Babel

My son asked me the other day what the Tagalog word kwan really means. My beloved late mother was the master of kwan and I am her youngest apprentice. I chuckled and replied that aside from driving their mom crazy, kwan is a magical word that defies any definition or rule of grammar. Paired with the appropriate supporting words, it could be a noun (Nasaan si Kwan?), adjective (Ang kwan talagaa niya!), verb (Kinuwan niya yung bola!), adverb (Pinasa niya yung bola nang napaka-kuwan), and so on. In fact, you can even make all of these different applications function simultaneously in one sentence (Ang kuwan talaga ni Kuwan, kinuwan niya nang napaka-kuwan yung bola!). My son nodded in understanding but said that he was more partial to the kwan’s close relative, ano.

As maddening as it may be to linguists, such are some of the idiosyncrasies and subtleties of Tagalog that a foreigner would need to master should he/she want to communicate fluently in our mother tongue. I wonder how my old Japanese friend Ichiro Baba would have coped. He could never get over the time when he thought that his Filipino co-workers were calling out his name. He discovered, instead, that they were in the middle of a conversation that left him dumbfounded. “Bababa ba (Is it going down)?” asked one Filipino. To which another Pinoy nodded and replied, “Bababa (It’s going down).” Of course, the Japanese language has its own peculiarities as well. One thing that I could never fully understand was all the rules of etiquette that you had to remember. Your choice of words would sometimes change depending on whether you were talking to a man or a woman, to someone older or younger, to someone higher up than you, and so on. A foreigner friend of mine who learned Japanese from his girlfriend was actually suspected of being gay because he tended to use a lot of words that were considered feminine. While I did not have too much difficulty pronouncing Japanese words, I always got tongue-tied with Mandarin. I simply could not decipher the various tonal variations that were critical to distinguishing the different meanings of syllables, which would otherwise sound alike. The only word I was really able to master was the Mandarin word for ice water or bing shui (pronounced “bing shway”). I don’t know if it has since changed, but during the time I lived in China in the late ’80s, they did not serve ice water in restaurants unless you specifically asked for it. Not a lot of people apparently did and after some time, the waitresses in the hotel coffee shop would whisper to each other in Chinese that “Bing Shui is coming!” whenever they saw me approaching. Of all my experiences with other languages, however, the most memorable was when I found myself in a group of people from several Asian countries, all of whom could only speak their native tongue and just a little bit of English. Unfortunately, they used whatever English words they knew a little differently from each other. In order to facilitate their discussions, I had to substitute the English words of one person with English words that the other person understood better. And so I literally found myself translating English into English!

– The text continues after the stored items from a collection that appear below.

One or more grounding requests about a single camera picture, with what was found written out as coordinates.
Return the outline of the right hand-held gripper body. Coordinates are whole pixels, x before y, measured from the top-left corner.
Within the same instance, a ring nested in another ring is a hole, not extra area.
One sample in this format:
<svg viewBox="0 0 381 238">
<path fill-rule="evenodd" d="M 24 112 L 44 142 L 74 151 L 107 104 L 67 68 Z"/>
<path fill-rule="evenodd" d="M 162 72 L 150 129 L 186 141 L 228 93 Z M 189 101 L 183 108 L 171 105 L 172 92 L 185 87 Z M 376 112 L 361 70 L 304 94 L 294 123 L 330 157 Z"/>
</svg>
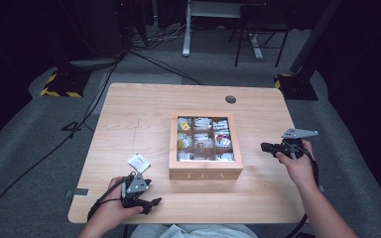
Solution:
<svg viewBox="0 0 381 238">
<path fill-rule="evenodd" d="M 307 152 L 304 147 L 303 139 L 317 135 L 317 130 L 310 131 L 304 129 L 289 128 L 282 134 L 282 145 L 286 148 L 284 154 L 293 160 L 300 158 Z"/>
</svg>

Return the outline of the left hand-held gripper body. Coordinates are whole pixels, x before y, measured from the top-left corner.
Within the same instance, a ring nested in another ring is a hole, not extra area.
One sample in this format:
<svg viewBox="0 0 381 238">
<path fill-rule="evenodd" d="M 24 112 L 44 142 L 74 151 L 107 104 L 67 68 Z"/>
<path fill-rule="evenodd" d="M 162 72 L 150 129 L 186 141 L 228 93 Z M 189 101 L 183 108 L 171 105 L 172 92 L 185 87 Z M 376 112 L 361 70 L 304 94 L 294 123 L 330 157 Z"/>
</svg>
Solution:
<svg viewBox="0 0 381 238">
<path fill-rule="evenodd" d="M 121 201 L 125 208 L 141 206 L 150 208 L 152 203 L 140 199 L 140 196 L 149 188 L 150 179 L 145 179 L 141 173 L 131 173 L 121 183 Z"/>
</svg>

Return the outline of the person's right hand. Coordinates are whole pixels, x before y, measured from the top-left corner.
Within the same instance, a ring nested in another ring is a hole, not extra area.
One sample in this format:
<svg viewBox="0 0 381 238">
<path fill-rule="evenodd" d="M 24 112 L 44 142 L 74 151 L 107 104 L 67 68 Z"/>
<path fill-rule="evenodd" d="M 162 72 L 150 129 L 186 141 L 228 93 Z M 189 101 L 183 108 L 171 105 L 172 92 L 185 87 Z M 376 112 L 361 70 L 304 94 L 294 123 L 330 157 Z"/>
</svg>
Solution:
<svg viewBox="0 0 381 238">
<path fill-rule="evenodd" d="M 290 159 L 283 153 L 277 153 L 276 157 L 286 167 L 290 179 L 297 188 L 315 187 L 317 185 L 312 162 L 307 155 L 302 155 L 295 160 Z"/>
</svg>

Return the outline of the person's left hand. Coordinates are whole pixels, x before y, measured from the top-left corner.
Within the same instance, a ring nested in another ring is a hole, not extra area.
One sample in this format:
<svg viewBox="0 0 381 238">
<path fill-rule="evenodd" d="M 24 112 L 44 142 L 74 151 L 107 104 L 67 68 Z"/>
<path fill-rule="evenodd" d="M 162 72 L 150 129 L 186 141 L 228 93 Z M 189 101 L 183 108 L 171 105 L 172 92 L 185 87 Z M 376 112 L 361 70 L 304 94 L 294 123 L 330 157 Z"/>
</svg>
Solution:
<svg viewBox="0 0 381 238">
<path fill-rule="evenodd" d="M 123 221 L 143 211 L 141 206 L 124 208 L 121 201 L 121 178 L 113 178 L 109 184 L 111 191 L 105 196 L 102 204 L 95 211 L 89 224 L 99 231 L 109 231 L 120 225 Z"/>
</svg>

One linguist wrote: “Culture is to language what a glove is to a hand. Language is the bond which holds people together.” Of all of man’s attributes, it is probably his capacity for language and his resulting ability to communicate that makes him unique from the rest of creation. In the beginning, according to the Old Testament, “the whole earth was of one language, and of one speech.” But because of man’s pride and ambition that manifested itself in his attempt to build an enormous tower (Tower of Babel) that would “reach to the heavens,” God confused “their language that they may not understand one another’s speech.” He caused man to speak in different languages so they would not understand each other. The resulting chaos thwarted the plans to build the tower and God subsequently “scattered” the people all over the face of the earth. My intimate exposure to other languages makes me think, however, that the Babel experience was perhaps one of God’s plans for us to learn humility and patience by forcing us to strengthen our ability to truly listen to each other. Only when we make every effort to understand and grasp what the other person is saying, as we experience when trying to communicate with people of other languages, can we really learn to perceive each other’s thoughts and feelings. It is for this reason that I wish for my children to learn another language or two (foreign or local dialect). Not because it could somehow lead to a good job for them someday. Not also for them to necessarily become fluent in it. I just want them to develop a genuine ability to empathize with other people. If we can let all our kids have the opportunity to vividly experience the world through another person’s language and encourage cultural awareness, perhaps we can someday finish that ancient tower of long ago. Because then, it will no longer be a monument to our vanity but rather to our common and universal humanity.